In the listing below, start your output at the line with "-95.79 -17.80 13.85" and end it after the line with "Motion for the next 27", copying every line exactly.
::::::::::
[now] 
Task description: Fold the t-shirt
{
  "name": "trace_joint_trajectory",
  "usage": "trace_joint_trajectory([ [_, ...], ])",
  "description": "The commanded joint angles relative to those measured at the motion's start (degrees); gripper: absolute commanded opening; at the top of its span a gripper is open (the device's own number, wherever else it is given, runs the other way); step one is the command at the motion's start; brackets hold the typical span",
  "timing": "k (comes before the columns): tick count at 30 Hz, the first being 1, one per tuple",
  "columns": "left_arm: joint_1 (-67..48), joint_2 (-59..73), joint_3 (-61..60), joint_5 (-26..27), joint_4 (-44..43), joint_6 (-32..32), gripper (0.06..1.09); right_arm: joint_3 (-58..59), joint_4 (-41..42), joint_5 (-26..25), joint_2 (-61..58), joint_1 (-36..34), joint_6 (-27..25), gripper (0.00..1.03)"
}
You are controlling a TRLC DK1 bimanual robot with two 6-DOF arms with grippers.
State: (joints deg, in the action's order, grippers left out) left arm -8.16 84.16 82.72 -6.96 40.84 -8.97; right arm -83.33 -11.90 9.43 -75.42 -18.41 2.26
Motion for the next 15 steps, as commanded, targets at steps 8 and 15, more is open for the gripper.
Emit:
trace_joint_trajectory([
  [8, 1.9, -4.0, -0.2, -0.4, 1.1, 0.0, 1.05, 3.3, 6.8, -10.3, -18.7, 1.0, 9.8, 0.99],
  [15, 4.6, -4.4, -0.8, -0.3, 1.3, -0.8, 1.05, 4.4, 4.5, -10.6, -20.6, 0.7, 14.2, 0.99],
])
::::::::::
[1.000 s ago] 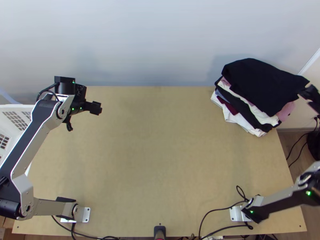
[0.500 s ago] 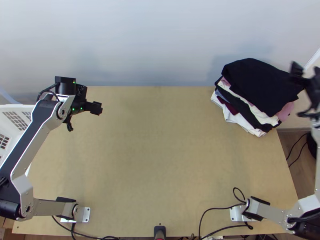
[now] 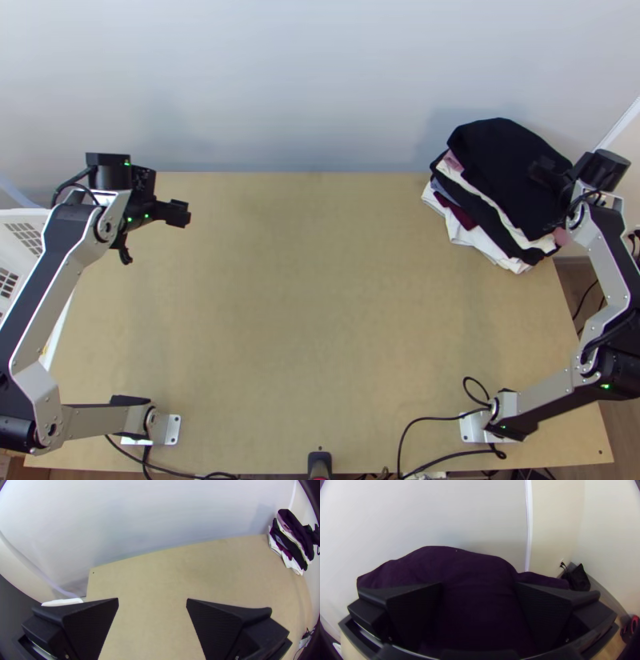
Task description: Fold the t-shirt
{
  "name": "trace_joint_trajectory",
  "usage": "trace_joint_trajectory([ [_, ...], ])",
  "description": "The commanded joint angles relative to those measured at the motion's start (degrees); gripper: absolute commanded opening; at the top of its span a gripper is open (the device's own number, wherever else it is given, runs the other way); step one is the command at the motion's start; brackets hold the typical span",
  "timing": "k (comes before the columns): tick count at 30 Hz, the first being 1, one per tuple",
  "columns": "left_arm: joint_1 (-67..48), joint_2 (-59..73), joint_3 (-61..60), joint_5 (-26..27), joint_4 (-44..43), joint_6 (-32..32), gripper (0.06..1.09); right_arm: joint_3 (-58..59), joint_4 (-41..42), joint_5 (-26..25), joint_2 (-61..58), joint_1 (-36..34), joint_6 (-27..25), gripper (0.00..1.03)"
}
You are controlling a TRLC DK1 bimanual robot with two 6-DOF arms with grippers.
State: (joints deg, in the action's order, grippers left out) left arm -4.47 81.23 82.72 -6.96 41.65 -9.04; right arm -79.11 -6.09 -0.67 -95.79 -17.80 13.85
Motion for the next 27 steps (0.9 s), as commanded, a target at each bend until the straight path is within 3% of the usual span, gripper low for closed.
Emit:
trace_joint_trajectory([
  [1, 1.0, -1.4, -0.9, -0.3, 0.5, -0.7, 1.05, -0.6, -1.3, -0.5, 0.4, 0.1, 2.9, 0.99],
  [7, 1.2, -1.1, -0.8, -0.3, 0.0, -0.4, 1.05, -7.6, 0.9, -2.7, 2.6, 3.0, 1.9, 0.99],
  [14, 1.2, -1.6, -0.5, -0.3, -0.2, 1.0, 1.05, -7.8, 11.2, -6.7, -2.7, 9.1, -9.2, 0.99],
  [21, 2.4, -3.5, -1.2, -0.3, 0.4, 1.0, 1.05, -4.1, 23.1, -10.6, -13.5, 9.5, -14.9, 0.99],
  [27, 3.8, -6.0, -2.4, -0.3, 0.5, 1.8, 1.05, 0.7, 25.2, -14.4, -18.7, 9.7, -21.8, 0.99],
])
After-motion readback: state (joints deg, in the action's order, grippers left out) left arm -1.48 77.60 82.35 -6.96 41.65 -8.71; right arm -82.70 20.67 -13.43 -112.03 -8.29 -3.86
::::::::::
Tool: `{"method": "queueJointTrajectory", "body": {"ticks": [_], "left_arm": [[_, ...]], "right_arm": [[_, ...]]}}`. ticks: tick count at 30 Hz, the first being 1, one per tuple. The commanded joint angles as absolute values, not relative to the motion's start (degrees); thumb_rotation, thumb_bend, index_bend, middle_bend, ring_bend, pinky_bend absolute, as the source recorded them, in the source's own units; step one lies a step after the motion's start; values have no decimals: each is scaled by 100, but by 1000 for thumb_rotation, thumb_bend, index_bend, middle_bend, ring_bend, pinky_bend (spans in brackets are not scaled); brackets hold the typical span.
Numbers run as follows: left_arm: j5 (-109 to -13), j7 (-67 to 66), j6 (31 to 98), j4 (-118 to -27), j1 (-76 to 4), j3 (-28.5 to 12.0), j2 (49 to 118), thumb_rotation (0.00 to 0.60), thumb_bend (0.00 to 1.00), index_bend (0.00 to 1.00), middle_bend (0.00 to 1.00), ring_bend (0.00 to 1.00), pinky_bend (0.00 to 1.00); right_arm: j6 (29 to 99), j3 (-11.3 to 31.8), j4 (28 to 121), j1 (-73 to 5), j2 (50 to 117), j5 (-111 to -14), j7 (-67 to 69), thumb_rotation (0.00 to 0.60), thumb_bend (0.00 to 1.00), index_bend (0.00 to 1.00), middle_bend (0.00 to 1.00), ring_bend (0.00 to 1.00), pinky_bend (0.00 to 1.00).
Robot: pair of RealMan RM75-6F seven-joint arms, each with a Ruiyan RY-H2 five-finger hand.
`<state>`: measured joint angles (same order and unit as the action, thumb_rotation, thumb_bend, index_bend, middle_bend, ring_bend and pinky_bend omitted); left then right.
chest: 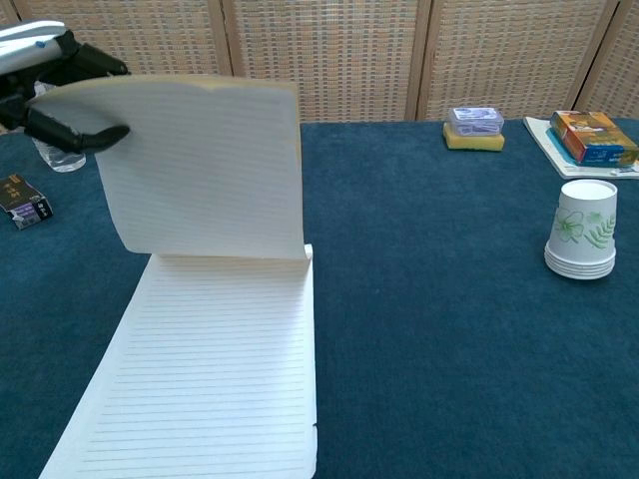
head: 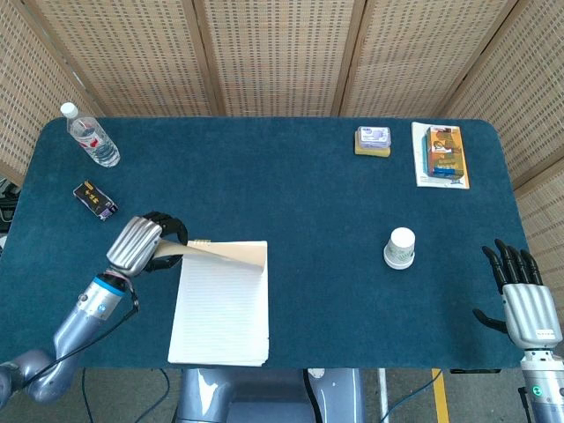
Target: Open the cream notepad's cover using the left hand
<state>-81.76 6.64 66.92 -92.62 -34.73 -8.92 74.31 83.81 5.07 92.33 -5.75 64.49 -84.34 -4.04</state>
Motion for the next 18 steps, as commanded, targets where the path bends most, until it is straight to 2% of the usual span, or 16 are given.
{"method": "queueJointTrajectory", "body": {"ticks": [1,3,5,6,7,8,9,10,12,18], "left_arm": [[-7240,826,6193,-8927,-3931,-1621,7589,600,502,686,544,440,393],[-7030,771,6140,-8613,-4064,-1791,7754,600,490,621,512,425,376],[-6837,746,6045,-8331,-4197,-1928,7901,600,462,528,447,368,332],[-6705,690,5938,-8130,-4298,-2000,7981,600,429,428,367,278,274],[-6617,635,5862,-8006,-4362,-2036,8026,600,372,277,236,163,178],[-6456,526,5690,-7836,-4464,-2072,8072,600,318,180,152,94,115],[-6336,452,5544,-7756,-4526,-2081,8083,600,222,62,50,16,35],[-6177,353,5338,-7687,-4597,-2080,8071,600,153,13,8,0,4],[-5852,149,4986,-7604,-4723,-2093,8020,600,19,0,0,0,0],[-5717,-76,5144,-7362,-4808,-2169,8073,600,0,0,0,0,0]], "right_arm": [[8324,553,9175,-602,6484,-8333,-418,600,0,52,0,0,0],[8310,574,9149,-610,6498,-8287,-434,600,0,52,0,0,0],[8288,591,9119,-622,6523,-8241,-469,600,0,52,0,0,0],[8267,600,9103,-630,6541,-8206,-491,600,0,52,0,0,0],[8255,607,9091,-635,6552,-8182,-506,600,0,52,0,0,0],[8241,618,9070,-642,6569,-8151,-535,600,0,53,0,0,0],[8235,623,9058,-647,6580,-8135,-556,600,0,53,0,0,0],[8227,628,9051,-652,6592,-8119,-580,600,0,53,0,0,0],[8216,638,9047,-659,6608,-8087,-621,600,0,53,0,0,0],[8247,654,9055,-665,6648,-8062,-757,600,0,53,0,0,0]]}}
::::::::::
Solution to this problem »
State: (joints deg, in the action's order, grippers left out) left arm -4.47 81.23 82.72 -6.96 41.65 -9.04; right arm -79.11 -6.09 -0.67 -95.79 -17.80 13.85
Motion for the next 27 steps (0.9 s), as commanded, a target at each bend until the straight path is within 3% of the usual span, gripper low for closed.

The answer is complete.